Для капитана и его помполита колоритная фигура Ягнича с каждым днем поворачивалась как бы главной своей стороной, раскрывалась истинной своей сутью; теперь они вспоминали старого мастера не просто так, к случаю, а по какому-то внутреннему зову, чаще всего в минуту затруднений.
– "Человек-амулет" кто-то о нем сказал,- размышляет вслух помполит.Только сейчас понимаешь, каким существенным дополнением мы были друг для друга... Где же все-таки он сейчас?
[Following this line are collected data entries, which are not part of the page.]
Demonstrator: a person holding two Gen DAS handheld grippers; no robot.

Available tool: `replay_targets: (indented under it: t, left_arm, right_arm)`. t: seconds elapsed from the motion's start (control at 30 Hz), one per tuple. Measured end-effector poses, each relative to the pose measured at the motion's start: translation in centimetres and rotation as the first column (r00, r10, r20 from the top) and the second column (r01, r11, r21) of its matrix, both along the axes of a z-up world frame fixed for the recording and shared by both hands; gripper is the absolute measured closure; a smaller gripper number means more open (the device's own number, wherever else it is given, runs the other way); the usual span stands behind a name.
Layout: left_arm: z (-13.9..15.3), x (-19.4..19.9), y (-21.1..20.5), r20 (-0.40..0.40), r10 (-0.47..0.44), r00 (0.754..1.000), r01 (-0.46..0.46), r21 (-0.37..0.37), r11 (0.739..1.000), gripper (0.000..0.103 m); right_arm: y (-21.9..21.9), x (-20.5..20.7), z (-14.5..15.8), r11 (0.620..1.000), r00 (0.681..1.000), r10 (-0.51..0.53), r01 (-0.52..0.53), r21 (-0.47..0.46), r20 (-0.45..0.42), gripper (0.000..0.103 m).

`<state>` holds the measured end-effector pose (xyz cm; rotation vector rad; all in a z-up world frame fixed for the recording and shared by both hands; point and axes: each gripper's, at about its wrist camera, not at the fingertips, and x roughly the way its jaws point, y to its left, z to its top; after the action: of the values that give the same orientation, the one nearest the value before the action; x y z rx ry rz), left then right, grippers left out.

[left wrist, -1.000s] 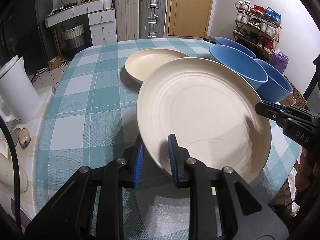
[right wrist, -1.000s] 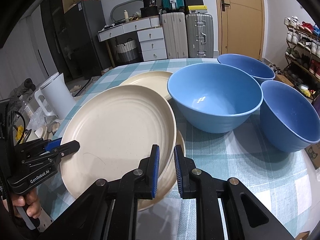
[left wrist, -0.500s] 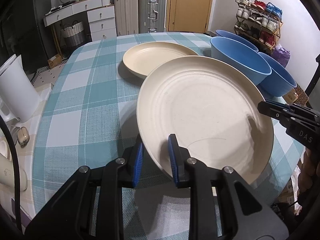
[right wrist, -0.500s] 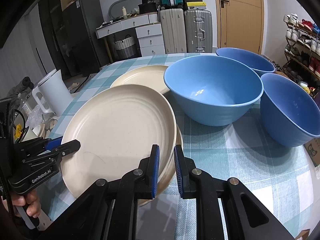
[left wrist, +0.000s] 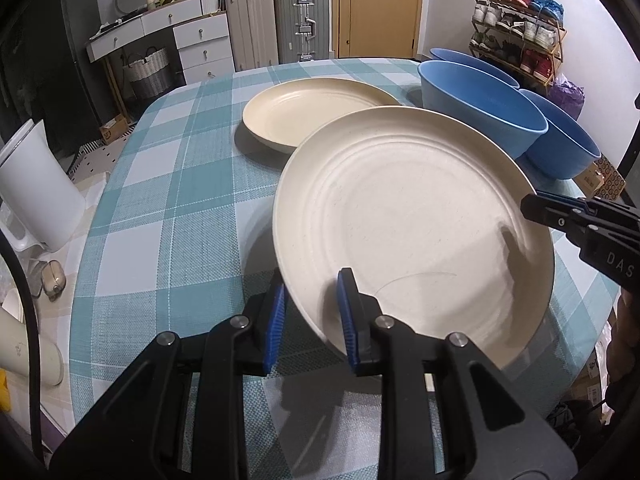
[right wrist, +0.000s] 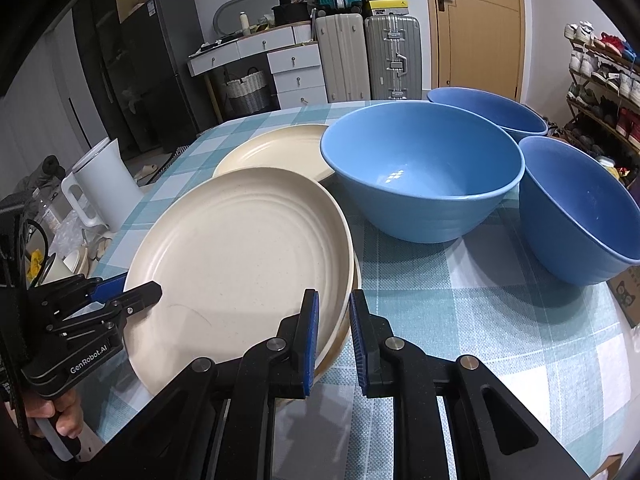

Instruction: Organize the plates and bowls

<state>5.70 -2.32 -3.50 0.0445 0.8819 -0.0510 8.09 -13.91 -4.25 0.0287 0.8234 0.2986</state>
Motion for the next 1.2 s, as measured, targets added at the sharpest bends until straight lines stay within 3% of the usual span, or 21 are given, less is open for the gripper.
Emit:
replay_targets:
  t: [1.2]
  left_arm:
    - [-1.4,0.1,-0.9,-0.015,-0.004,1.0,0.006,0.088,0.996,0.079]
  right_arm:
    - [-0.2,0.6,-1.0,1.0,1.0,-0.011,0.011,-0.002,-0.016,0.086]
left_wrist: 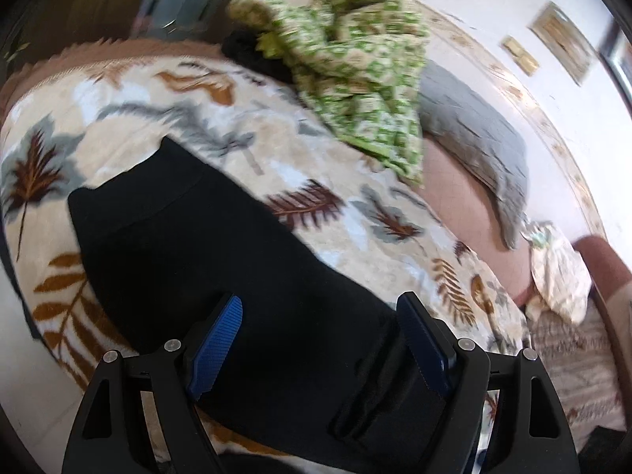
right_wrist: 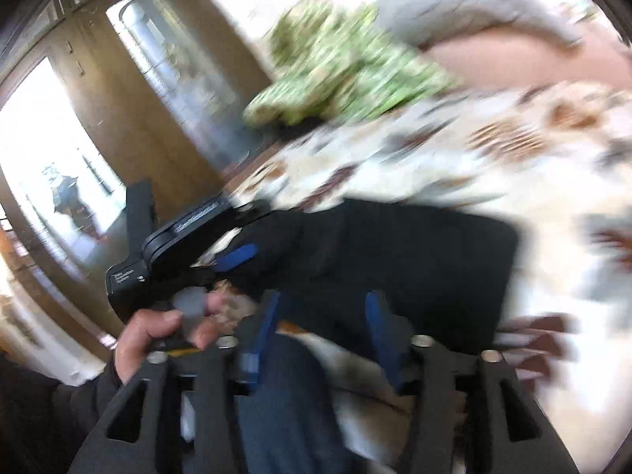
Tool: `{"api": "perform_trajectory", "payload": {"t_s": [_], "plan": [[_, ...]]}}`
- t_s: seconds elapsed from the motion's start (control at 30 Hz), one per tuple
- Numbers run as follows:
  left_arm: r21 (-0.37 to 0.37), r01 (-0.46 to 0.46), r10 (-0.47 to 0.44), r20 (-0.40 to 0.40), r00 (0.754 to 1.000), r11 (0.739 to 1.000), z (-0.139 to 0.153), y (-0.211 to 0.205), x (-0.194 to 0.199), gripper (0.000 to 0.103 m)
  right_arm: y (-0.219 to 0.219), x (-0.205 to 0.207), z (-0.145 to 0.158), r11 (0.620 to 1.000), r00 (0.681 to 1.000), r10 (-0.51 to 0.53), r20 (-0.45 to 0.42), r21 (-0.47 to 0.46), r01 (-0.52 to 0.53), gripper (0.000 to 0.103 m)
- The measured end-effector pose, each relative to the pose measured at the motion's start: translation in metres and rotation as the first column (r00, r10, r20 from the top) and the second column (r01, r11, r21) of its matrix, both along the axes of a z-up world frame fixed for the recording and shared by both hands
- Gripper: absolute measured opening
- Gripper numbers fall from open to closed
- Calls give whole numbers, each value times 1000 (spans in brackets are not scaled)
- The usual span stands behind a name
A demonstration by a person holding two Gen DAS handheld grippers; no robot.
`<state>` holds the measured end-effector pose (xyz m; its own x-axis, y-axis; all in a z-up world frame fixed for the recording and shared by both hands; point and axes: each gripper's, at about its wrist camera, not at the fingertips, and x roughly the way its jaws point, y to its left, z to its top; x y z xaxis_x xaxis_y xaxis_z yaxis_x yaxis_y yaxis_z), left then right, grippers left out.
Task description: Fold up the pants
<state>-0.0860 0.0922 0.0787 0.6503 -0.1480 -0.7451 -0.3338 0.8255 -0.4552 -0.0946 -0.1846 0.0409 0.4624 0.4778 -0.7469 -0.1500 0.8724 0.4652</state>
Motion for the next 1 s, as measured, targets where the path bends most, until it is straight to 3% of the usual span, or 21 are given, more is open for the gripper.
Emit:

Молчит старый упрямец, не подает голоса. Заврачевав душевную рану, мог в конце концов успокоиться и, тая от людей обиду, полузабытый, зажить где-то другими хлопотами - спиной к морю, к своему некогда любимому "Ориону". Ведь, может, и она, эта страсть мастера, почти слепая любовь к летучим парусам, как и все на этом свете, подвержена износу, медленному, но неотвратимому угасанию?..
Как-то во время занятий, когда курс "Ориона" пролегал у кураевских берегов, весь экипаж, будто по команде, высыпал на палубу: Кураевка! Ягничево родимое гнездо!
Где-то там, в степных просторах, догорает сейчас костер жизни старого мастера. Даже без бинокля видна вдали эта Кураевка, раскинувшаяся по берегу, утопающая в садах.
Значится она тоже в морских лоциях - рядом с другими ориентирами отмечены и ее стабильные огни... Пограничная вышка маячит левее села, будто аистиное гнездо на столбе, правее Ягничевой столицы высятся силуэты какихто новых корпусов. А это что перед ними, у самой полоски прибоя, очертаниями своими совсем похожее на судно?